_Exercise objective_: Return the listing in full, word for word.

_Data block_:

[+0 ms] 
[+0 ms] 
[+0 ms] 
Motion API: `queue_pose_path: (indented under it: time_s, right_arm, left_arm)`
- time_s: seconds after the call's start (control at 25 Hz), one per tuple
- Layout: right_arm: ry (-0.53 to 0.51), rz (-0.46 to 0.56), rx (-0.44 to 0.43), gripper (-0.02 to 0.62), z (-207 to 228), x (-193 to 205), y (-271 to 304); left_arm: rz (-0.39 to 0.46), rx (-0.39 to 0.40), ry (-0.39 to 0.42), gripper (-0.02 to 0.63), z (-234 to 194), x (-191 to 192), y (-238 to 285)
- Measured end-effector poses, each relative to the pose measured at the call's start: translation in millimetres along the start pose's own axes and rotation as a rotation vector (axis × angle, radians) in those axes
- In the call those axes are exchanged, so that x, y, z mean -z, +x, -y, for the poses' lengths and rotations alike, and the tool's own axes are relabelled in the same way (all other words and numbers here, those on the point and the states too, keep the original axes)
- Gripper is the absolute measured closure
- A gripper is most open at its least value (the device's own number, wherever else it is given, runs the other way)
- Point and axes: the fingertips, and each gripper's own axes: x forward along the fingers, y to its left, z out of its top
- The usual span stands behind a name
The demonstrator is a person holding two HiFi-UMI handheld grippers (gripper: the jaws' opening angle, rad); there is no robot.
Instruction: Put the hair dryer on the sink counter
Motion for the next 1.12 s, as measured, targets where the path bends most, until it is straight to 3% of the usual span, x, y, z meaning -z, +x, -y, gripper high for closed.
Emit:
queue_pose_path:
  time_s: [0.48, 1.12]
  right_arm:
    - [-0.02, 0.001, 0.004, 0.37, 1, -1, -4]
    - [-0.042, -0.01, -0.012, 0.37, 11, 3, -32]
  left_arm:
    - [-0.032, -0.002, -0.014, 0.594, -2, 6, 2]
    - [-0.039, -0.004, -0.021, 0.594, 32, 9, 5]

_Solution to the exercise_:
[+0 ms] 
[+0 ms] 
[+0 ms] 
Motion API: `queue_pose_path: (indented under it: time_s, right_arm, left_arm)`
- time_s: seconds after the call's start (control at 25 Hz), one per tuple
- Layout: right_arm: ry (-0.53 to 0.51), rz (-0.46 to 0.56), rx (-0.44 to 0.43), gripper (-0.02 to 0.62), z (-207 to 228), x (-193 to 205), y (-271 to 304); left_arm: rz (-0.39 to 0.46), rx (-0.39 to 0.40), ry (-0.39 to 0.42), gripper (-0.02 to 0.63), z (-234 to 194), x (-191 to 192), y (-238 to 285)
- Measured end-effector poses, each relative to the pose measured at the call's start: translation in millimetres along the start pose's own axes and rotation as a rotation vector (axis × angle, radians) in those axes
- In the call those axes are exchanged, so that x, y, z mean -z, +x, -y, for the poses' lengths and rotations alike, and the tool's own axes are relabelled in the same way (all other words and numbers here, those on the point and the states too, keep the original axes)
- Gripper is the absolute measured closure
- A gripper is most open at its least value (the device's own number, wherever else it is given, runs the other way)
- Point and axes: the fingertips, and each gripper's own axes: x forward along the fingers, y to its left, z out of its top
- The usual span stands behind a name
The demonstrator is a person holding two HiFi-UMI handheld grippers (gripper: the jaws' opening angle, rad); there is no robot.
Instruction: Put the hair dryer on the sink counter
Motion for the next 1.12 s, as measured, targets where the path bends most, until it is straight to 3% of the usual span, x, y, z meaning -z, +x, -y, gripper high for closed.
Emit:
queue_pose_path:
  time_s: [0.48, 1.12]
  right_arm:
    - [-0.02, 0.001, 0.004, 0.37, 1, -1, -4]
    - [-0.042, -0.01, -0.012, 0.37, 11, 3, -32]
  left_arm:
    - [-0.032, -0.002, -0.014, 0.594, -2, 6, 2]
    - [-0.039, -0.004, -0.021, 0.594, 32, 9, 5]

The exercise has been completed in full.